Production this year was 4% higher than our forecast for the year and 4% higher than production in 2011.
We continued to bring on additional wellfields to maintain some new, typically higher grade, wellfields in the production mix. The processing plant has the capacity to produce at an annual rate of 5.2 million pounds (100% basis) depending on the grade of the production solution. Production at Inkai steadily improved over the course of the year and the facility is now operating at design capacity. However, regulatory approval is required to carry out production at the annual rate of 5.2 million pounds (100% basis).
An amendment to Inkai''s resource use contract was signed early in 2011, and Inkai received government approval to:
- increase annual production from blocks 1 and 2 to 3.9 million pounds (100% basis)
- carry out a five-year assessment program at block 3 that includes delineation drilling, uranium resource estimation, construction and operation of a test leach facility, and completion of a feasibility study
In 2011, we also signed an MOA (2011 MOA) with our partner, Kazatomprom, to increase production from blocks 1 and 2 to 5.2 million pounds (100% basis). Under the 2011 MOA, our share of Inkai''s annual production will be 2.9 million pounds with the processing plant at full capacity. We will also be entitled to receive profits on 3.0 million pounds.
To implement the increase, we continue to await government approval of an amendment to the resource use contract.
In 2012, we entered into a binding memorandum of agreement (2012 MOA) with our joint venture partner, Kazatomprom, setting out a framework to:
- increase Inkai''s annual production from blocks 1 and 2 to 10.4 million pounds (our share 5.2 million pounds) and sustain it at that level
- extend the term of Inkai''s resource use contract through 2045
Kazatomprom is pursuing a strategic objective to develop uranium processing capacity in Kazakhstan to complement its leading uranium mining operations.

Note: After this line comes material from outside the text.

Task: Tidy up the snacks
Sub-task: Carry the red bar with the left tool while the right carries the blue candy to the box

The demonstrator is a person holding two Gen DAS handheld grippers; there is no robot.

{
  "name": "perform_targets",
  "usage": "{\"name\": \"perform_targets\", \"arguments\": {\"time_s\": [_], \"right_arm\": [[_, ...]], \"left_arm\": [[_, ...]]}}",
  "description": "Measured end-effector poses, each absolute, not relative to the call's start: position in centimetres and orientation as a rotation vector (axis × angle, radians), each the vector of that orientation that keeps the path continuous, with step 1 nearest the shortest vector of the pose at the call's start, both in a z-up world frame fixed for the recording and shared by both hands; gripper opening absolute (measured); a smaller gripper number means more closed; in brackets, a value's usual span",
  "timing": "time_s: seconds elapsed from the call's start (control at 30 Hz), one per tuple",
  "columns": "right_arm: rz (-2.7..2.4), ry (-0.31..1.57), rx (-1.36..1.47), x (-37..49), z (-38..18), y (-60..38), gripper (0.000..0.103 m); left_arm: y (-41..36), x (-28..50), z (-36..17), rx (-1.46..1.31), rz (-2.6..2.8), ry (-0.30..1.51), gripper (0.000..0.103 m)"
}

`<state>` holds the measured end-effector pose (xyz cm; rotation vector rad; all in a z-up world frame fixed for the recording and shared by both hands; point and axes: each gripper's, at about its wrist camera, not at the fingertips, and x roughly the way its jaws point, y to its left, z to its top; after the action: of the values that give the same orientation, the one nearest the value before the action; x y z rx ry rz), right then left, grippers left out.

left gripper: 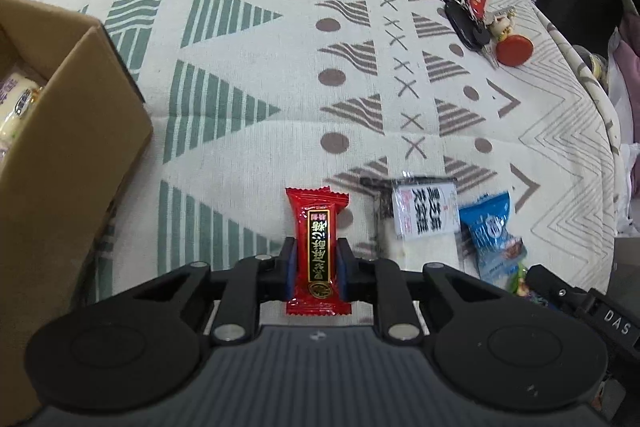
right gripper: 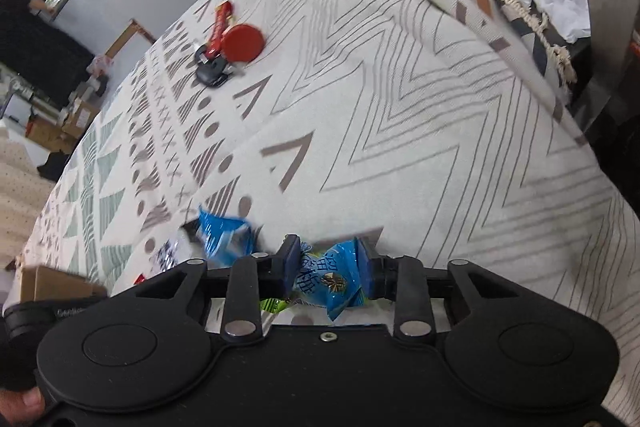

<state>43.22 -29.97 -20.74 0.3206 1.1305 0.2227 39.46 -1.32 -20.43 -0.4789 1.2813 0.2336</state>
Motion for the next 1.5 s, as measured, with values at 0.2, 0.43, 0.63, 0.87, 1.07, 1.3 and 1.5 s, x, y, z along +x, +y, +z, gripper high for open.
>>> {"name": "perform_targets", "arguments": {"time_s": [0.2,0.43,0.63,0.87,1.07,1.3,1.5], "right_arm": [[0.235,1.140,0.360,41.3,-20.0,-30.5,0.026],[0.244,1.136,0.391,39.1,-18.9,-30.4,0.026],[0.265,1.113,0.392,37.3,-17.1,-29.3,0.026],[0.301,1.086,0.384,35.5,-15.2,-27.5,0.026],[0.326,1.068,0.365,33.9,-13.7,-25.9,0.026],[0.345,1.063,0.339,32.1,-12.6,-24.4,0.026],[0.361,1.053,0.323,31.0,-11.7,-22.8,0.026]], "left_arm": [[-1.8,37.8,-19.6,-0.477,0.219,1.278,0.018],[-1.8,35.9,-17.8,-0.480,0.199,1.257,0.018],[-1.7,34.1,-16.0,-0.477,0.178,1.237,0.018],[-1.1,31.8,-13.8,-0.474,0.166,1.203,0.018],[-0.5,30.0,-12.5,-0.471,0.164,1.192,0.018],[0.5,28.0,-11.2,-0.475,0.157,1.175,0.018],[1.6,26.7,-10.1,-0.476,0.150,1.156,0.018]]}}
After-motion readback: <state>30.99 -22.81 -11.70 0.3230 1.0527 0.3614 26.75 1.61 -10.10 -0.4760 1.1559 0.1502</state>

The 2012 MOA builds on the non-binding memorandum of understanding signed in 2007, which sought to align the annual production increase with the development of uranium conversion capacity. Kazatomprom''s primary focus is now on uranium refining rather than uranium conversion.
The 2012 MOA strengthens our partnership with Kazatomprom and includes a number of connected provisions relating to the increase of Inkai''s annual production and extension to the term of Inkai''s resource use contract. Under the terms of the 2012 MOA, we agree to:
- adjust our ownership interests in Inkai to 50% on an overall basis after achieving the production increase
- make two milestone payments of $34 million (US) each - the first after Inkai receives all necessary government approvals to increase uranium production to 10.4 million pounds (100%) annually through 2045, and the second after the increased production target is achieved
- pay to Kazatomprom a royalty of $5 (US) per pound of uranium concentrate on our share of production above 2.6 million pounds annually from Inkai once Inkai obtains all approvals required for the production increase to 10.4 million pounds (100% basis)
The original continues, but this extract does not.